From the above evaluations, Examples 1 to 3 are all excellent in transparency, blocking resistance, and seal strength by a high-frequency welder, and are suitable for the Japanese Pharmacopoeia plastic drug container test.
On the other hand, Comparative Example 1 had a thin high-frequency sensitive layer, Comparative Example 2 had a thick seal layer, Comparative Example 3 had no high-frequency sensitive layer, and the seal strength did not reach the standard.
In Comparative Example 4, EVA was exposed in the inner layer, and blocking occurred.
In Comparative Example 5, embossing was performed on the EVA surface of the inner layer and blocking could be prevented, but the transparency was inferior due to the uneven surface shape.
Comparative Example 6 could not be adapted to the Japanese Pharmacopoeia test due to the effect of using general industrial EVA.

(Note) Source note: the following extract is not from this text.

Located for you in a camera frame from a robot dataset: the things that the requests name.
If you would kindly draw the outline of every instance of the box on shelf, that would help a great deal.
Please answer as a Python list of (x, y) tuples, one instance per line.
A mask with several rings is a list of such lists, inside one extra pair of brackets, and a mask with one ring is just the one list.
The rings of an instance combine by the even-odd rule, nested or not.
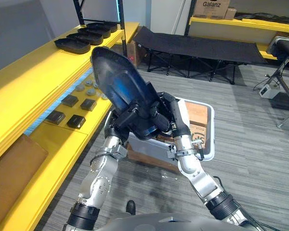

  According to the film of the present invention, by providing a polyolefin-based resin seal layer capable of suppressing blocking without roughening the surface on the innermost layer, a multilayer film having high transparency without fear of blocking can be obtained, and the innermost layer seal layer can be obtained. By providing an appropriate EVA in the adjacent high-frequency sensitive layer, a multilayer film with good suitability for high-frequency welder processing can be obtained. Furthermore, by obtaining a film suitable for the Japanese Pharmacopoeia, it can be suitably used for medical packaging such as pharmaceuticals, medical device packaging materials and infusion bags. In other words, it can also contribute to the effective use of the existing high-frequency welder processing machine of the packaging material manufacturer.

Claims (4)

  In a multilayer film having an innermost seal layer and a high-frequency sensitive layer adjacent to the seal layer, the seal layer is made of a polyolefin resin and has a thickness of 3 μm to 50 μm, and the high-frequency sensitive layer has a vinyl acetate content of 10 mass. And a multilayer film for medical use, characterized in that it is composed of an ethylene-vinyl acetate copolymer of not less than 30% and not more than 30% by weight and has a thickness of 50 μm or more, and the film conforms to the Japanese Pharmacopoeia plastic drug container test method, and Medical packaging made by high frequency welder processing.   The sealing layer has a melting point of 90 ° C. or higher and 130 ° C. or lower of a low density polyethylene resin or a linear low density polyethylene resin as component A, a high density polyethylene resin, a glass transition temperature of 50 ° C. or higher and 140 ° C. or lower. 2. The medical use according to claim 1, wherein any one or more of norbornene-based resins are used as Component B, Component A is contained in a proportion of 50 to 95% by mass, and Component B is contained in a proportion of 5 to 50% by mass. A multilayer film, and a medical packaging produced using the multilayer film by high-frequency welding.   The medical multilayer film according to claim 1 or 2, wherein the intermediate layer has a gas barrier layer, and a medical packaging body produced by high-frequency welding using the same.   The medical multilayer film according to any one of claims 1 to 3, which is produced by a water-cooled inflation coextrusion method, and a medical packaging body produced by high frequency welding using the same.